- _GIVEN RECORDS_
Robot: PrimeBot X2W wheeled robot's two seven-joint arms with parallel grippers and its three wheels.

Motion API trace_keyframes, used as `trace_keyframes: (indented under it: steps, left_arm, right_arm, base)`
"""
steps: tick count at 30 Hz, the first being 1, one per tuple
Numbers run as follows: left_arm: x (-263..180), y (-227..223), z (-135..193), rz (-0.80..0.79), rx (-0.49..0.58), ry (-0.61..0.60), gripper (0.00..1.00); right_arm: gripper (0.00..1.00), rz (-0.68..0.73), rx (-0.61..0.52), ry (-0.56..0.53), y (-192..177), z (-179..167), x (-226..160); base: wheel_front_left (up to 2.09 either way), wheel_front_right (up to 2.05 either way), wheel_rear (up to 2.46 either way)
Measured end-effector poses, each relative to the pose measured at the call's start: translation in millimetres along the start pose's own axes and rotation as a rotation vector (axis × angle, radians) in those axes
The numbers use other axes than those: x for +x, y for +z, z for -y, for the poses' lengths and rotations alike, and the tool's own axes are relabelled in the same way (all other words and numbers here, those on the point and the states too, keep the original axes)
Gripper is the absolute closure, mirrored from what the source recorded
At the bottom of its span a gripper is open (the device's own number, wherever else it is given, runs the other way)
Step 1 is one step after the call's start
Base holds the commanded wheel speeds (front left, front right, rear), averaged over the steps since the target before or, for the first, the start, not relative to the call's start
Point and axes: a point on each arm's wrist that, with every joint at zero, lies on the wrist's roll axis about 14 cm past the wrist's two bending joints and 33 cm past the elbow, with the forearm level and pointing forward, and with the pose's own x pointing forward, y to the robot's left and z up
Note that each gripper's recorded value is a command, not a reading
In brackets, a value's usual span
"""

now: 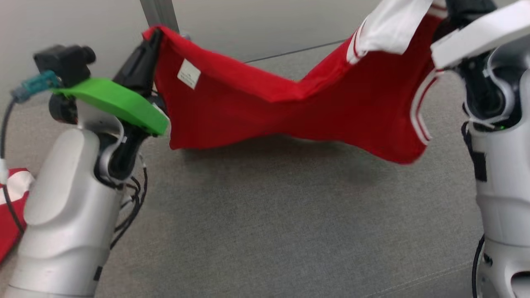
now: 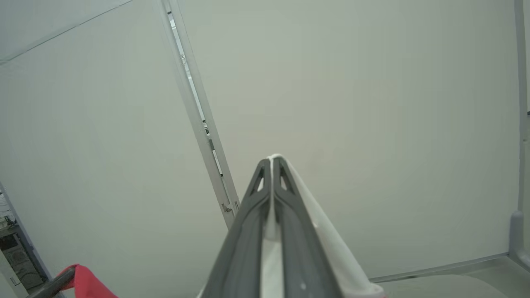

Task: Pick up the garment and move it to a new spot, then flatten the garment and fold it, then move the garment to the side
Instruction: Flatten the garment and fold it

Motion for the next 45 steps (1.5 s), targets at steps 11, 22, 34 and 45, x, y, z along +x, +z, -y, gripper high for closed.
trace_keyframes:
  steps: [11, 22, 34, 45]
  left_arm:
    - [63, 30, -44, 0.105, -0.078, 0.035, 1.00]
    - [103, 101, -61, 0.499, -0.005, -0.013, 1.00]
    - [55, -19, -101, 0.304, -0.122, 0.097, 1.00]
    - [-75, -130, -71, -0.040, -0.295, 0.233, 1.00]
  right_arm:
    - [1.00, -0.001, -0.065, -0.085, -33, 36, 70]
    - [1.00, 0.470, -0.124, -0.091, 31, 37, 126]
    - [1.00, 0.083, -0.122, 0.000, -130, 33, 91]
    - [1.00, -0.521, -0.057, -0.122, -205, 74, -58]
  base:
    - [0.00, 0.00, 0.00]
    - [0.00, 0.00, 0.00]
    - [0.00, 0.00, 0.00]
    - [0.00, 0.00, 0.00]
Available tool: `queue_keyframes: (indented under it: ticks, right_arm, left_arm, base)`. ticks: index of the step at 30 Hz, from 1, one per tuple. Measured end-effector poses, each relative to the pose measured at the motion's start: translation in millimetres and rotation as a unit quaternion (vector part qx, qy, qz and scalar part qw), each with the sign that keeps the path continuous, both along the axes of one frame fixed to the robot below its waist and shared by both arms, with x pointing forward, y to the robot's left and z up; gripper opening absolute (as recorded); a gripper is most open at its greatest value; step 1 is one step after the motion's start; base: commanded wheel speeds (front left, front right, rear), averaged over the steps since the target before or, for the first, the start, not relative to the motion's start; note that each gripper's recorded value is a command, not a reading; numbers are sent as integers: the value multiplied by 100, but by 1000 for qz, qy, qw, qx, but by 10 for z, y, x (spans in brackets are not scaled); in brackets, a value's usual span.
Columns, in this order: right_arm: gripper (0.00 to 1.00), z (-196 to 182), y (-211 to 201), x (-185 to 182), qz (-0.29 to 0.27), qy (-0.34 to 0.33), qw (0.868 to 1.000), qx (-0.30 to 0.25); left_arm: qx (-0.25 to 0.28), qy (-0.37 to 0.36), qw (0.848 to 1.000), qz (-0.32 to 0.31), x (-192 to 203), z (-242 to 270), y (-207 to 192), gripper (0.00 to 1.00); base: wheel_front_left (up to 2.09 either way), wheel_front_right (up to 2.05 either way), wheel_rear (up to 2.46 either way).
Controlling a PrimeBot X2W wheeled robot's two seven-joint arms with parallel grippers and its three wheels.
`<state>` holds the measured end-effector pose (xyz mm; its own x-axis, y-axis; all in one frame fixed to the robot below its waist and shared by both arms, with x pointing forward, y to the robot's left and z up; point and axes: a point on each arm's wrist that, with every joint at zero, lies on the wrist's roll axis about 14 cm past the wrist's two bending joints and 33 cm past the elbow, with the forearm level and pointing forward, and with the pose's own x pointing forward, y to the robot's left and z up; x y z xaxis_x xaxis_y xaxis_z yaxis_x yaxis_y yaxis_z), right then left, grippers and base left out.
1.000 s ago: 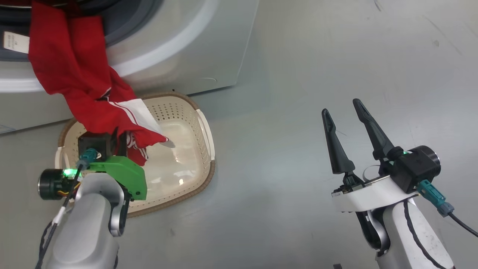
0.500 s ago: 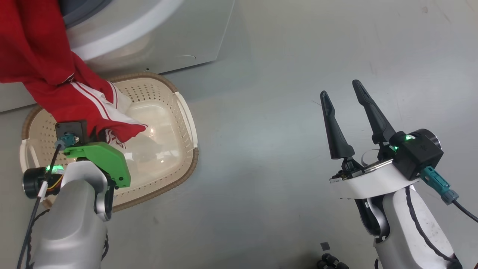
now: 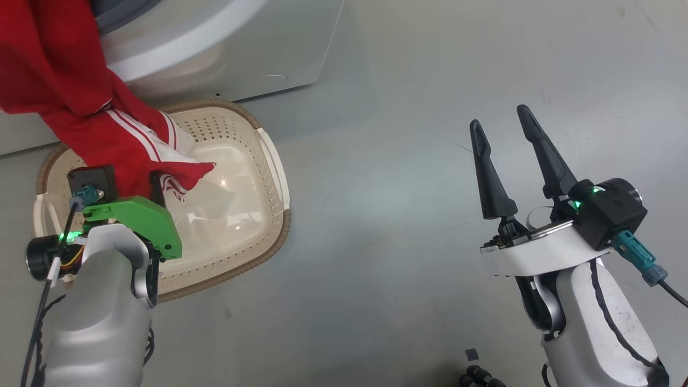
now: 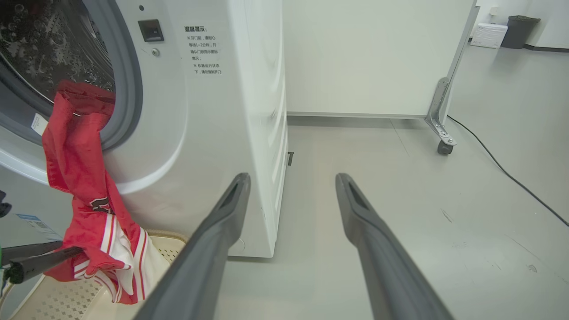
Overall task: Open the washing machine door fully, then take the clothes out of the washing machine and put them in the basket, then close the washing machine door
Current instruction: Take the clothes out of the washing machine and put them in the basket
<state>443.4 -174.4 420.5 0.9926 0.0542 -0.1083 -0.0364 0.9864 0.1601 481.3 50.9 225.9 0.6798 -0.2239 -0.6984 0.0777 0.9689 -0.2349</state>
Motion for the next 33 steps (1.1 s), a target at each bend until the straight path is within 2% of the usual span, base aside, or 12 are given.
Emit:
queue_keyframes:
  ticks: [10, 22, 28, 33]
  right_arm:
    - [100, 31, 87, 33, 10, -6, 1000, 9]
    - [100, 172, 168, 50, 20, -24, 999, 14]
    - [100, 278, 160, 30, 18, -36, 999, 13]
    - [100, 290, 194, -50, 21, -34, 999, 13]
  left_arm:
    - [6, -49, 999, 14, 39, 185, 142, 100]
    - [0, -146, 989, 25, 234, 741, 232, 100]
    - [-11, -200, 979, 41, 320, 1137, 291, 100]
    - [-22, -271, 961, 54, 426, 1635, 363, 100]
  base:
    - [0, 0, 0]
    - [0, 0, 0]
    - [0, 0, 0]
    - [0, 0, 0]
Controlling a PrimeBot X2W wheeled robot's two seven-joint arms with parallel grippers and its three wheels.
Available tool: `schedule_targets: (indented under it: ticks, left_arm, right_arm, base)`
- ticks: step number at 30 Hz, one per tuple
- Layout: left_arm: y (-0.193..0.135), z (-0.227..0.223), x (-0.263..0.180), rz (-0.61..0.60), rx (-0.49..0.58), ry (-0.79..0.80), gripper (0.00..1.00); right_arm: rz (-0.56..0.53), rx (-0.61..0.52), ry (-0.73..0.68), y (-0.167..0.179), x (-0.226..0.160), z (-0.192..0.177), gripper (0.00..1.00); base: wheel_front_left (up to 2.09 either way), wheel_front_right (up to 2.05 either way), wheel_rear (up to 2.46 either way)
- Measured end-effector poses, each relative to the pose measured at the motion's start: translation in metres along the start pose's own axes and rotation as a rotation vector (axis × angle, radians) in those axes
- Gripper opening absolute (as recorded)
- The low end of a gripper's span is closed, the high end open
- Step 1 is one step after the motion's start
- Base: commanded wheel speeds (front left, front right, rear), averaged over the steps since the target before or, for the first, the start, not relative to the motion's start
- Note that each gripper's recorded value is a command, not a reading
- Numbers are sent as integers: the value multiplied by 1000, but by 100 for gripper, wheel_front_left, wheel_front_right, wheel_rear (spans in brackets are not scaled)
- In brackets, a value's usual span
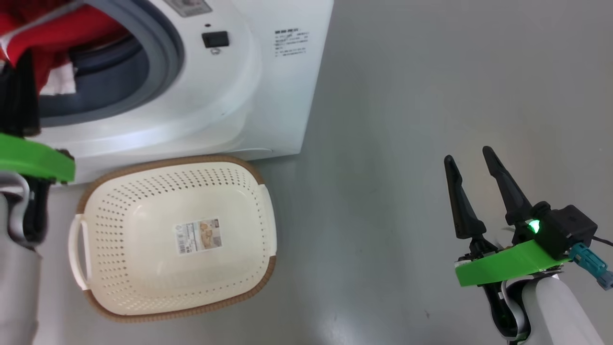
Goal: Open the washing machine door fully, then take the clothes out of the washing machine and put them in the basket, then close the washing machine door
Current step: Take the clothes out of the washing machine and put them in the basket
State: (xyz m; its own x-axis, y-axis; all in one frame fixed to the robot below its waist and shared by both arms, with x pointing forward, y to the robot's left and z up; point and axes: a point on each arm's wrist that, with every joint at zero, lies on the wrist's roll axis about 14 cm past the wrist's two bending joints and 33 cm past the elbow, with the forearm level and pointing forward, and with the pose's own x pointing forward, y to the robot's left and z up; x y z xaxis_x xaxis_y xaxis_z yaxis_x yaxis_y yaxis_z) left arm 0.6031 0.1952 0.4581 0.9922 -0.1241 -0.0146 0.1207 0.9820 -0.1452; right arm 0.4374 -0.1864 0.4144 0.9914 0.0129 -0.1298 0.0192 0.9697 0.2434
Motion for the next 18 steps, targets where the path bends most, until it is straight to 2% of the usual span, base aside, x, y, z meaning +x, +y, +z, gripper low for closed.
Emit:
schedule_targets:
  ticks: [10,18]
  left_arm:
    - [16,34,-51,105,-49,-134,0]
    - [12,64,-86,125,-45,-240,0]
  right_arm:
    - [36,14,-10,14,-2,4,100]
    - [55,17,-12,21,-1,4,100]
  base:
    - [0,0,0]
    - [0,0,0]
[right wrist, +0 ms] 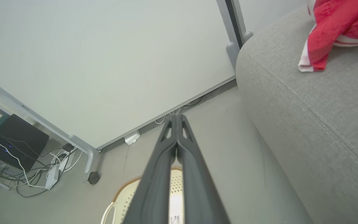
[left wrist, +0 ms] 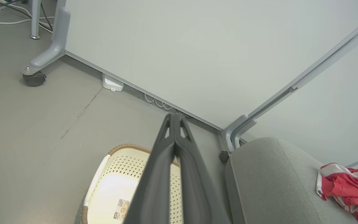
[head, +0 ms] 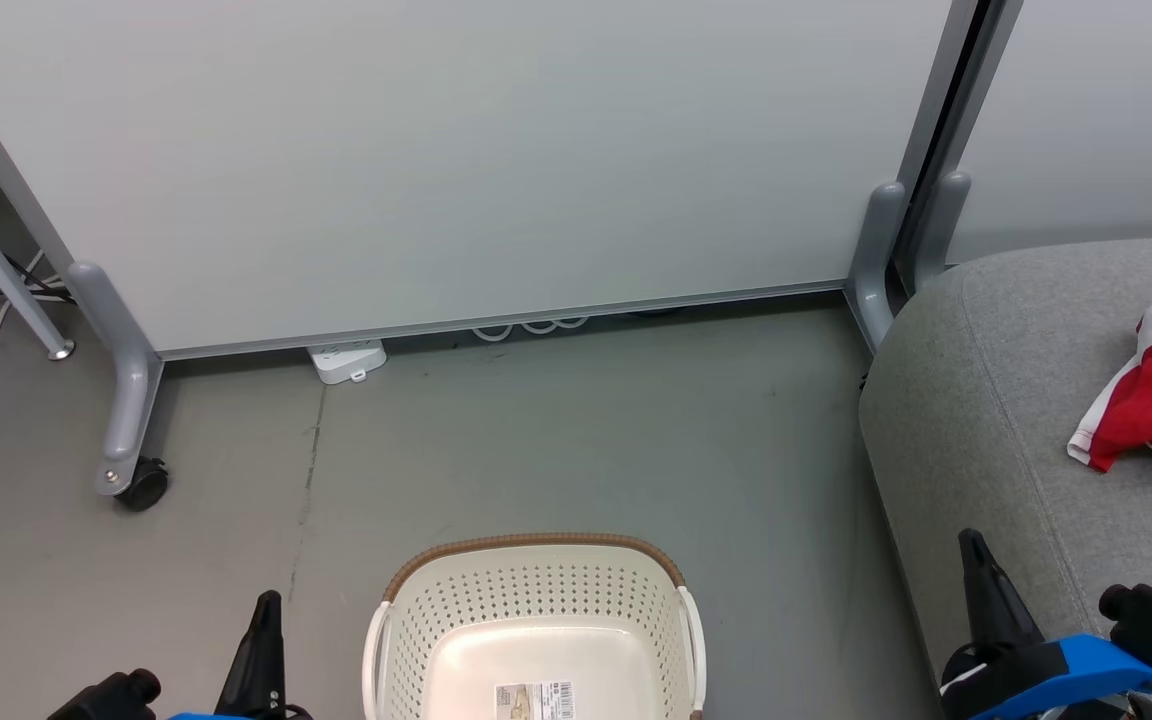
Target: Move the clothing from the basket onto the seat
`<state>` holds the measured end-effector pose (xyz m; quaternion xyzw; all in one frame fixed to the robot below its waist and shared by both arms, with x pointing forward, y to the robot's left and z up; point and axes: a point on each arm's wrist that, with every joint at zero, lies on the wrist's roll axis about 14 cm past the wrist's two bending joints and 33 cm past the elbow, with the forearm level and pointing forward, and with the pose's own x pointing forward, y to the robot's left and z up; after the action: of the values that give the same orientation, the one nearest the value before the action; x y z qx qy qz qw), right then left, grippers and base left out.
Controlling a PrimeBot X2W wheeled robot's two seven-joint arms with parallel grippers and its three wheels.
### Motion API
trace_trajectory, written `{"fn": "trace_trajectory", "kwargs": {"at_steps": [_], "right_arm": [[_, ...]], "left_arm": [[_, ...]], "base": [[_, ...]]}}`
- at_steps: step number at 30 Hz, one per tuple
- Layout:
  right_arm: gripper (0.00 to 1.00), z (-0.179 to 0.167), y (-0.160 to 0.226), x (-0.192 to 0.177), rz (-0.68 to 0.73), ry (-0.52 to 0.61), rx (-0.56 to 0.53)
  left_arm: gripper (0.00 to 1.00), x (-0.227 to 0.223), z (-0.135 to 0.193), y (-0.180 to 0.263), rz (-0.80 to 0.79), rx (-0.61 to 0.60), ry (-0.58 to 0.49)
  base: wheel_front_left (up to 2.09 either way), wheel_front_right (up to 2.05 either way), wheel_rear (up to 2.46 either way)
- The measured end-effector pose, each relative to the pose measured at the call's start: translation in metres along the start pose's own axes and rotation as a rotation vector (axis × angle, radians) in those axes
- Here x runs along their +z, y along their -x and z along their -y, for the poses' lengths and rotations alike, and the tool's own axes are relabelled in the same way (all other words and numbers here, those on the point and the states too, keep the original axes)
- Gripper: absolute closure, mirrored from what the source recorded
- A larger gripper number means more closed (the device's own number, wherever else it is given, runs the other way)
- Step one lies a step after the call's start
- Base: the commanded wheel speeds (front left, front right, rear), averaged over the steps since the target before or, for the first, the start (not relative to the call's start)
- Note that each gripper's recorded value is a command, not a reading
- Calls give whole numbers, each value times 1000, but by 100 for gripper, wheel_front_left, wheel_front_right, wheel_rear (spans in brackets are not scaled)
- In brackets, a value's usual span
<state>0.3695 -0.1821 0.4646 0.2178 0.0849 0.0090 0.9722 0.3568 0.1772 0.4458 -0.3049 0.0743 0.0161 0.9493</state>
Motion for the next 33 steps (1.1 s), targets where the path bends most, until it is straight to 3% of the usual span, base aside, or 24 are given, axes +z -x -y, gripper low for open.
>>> {"fn": "trace_trajectory", "kwargs": {"at_steps": [33], "right_arm": [[100,-1,-6,17,54,-484,16]], "left_arm": [[100,24,0,-10,36,9,407]], "base": [[0,0,0]]}}
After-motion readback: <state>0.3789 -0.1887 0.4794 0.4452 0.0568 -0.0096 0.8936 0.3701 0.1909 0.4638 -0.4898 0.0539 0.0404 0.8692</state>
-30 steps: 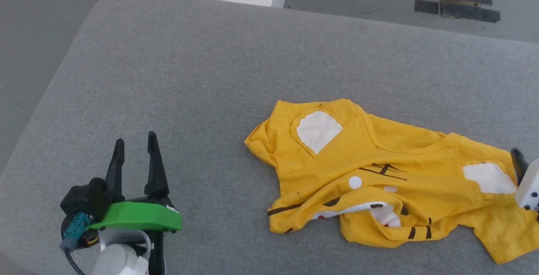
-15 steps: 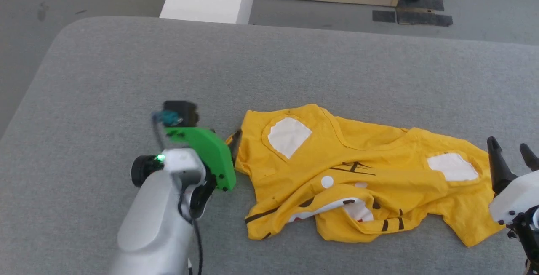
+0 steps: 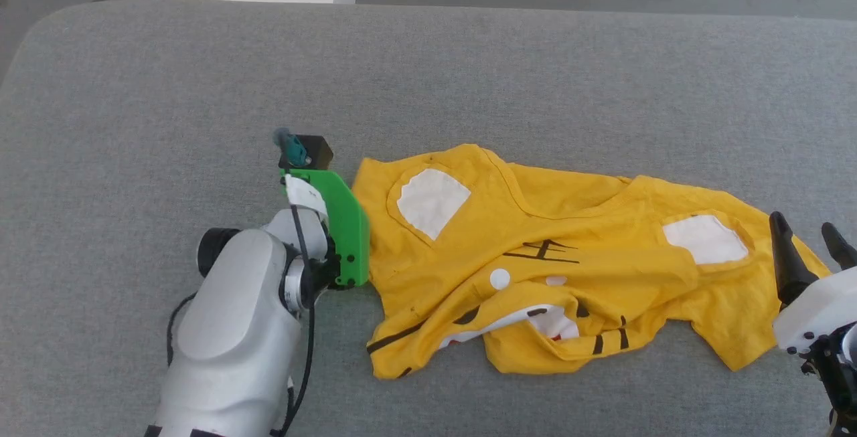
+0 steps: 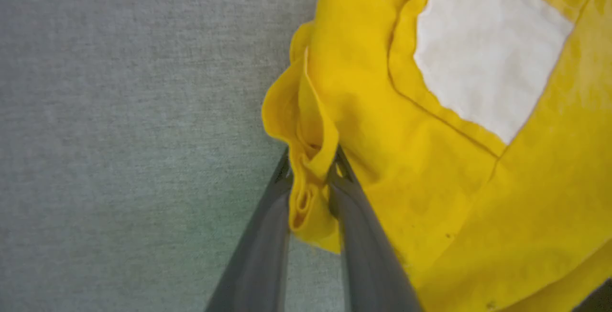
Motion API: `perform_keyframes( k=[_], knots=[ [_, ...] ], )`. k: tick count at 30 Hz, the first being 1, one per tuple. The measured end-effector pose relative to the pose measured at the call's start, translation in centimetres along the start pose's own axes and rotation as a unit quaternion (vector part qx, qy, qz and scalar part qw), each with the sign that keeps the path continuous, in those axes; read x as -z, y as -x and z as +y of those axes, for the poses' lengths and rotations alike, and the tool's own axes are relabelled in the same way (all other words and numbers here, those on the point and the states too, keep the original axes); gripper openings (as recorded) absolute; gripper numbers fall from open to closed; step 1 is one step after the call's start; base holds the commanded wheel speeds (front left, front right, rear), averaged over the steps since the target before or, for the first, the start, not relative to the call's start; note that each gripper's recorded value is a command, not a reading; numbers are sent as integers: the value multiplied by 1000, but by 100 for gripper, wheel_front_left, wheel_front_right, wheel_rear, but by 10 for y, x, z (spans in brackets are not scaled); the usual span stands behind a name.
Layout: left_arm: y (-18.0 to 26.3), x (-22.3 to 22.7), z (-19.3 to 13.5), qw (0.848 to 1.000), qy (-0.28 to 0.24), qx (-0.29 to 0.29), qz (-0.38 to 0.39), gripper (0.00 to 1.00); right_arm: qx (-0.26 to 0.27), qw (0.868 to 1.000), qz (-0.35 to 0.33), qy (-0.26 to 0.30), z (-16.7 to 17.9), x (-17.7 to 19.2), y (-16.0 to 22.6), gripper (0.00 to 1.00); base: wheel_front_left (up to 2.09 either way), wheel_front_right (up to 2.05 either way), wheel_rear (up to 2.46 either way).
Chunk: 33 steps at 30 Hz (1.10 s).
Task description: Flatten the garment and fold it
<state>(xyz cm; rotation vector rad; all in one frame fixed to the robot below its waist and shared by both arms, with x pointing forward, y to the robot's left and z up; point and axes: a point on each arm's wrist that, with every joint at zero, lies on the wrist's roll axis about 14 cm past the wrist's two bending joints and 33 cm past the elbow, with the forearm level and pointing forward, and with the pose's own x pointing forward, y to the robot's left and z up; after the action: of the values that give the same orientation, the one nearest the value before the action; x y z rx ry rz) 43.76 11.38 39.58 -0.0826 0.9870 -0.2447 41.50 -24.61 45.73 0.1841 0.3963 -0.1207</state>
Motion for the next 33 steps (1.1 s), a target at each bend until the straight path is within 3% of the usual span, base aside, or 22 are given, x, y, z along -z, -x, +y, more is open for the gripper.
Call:
perform_keyframes(
  k=[5,8,11,16,21,22,23,27,33],
  knots=[
    [21,-36,2,992,75,29,-102,0,-11,1000,3,0,9,2,-3,100,0,0,0],
    [49,-60,16,973,134,36,-186,0,-26,1000,4,2,19,2,-4,100,0,0,0],
    [74,-55,41,951,199,18,-237,0,-48,999,3,6,36,1,-6,100,0,0,0],
    [83,40,79,935,293,-54,-191,0,-90,996,-1,14,68,-3,-7,100,0,0,0],
    [82,120,71,921,365,-59,-123,0,-117,993,-4,20,89,-7,-9,100,0,0,0],
    [83,124,69,919,370,-57,-121,34,-120,993,-4,21,92,-8,-9,100,0,0,0],
    [85,123,68,916,376,-55,-129,100,-124,992,-3,23,95,-7,-9,100,0,0,0],
    [101,109,81,913,360,-76,-173,100,-131,991,-5,25,101,-9,-7,100,0,0,0],
    [142,57,119,941,197,-145,-235,100,-127,992,1,23,97,-5,-6,100,0,0,0]
  ],
)
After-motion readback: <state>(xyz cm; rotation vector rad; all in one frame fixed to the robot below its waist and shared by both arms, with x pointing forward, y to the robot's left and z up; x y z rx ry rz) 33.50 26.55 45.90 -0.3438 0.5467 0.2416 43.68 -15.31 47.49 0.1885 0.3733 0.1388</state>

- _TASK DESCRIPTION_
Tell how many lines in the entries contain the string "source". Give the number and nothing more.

- _RESULT OF THIS TASK_
2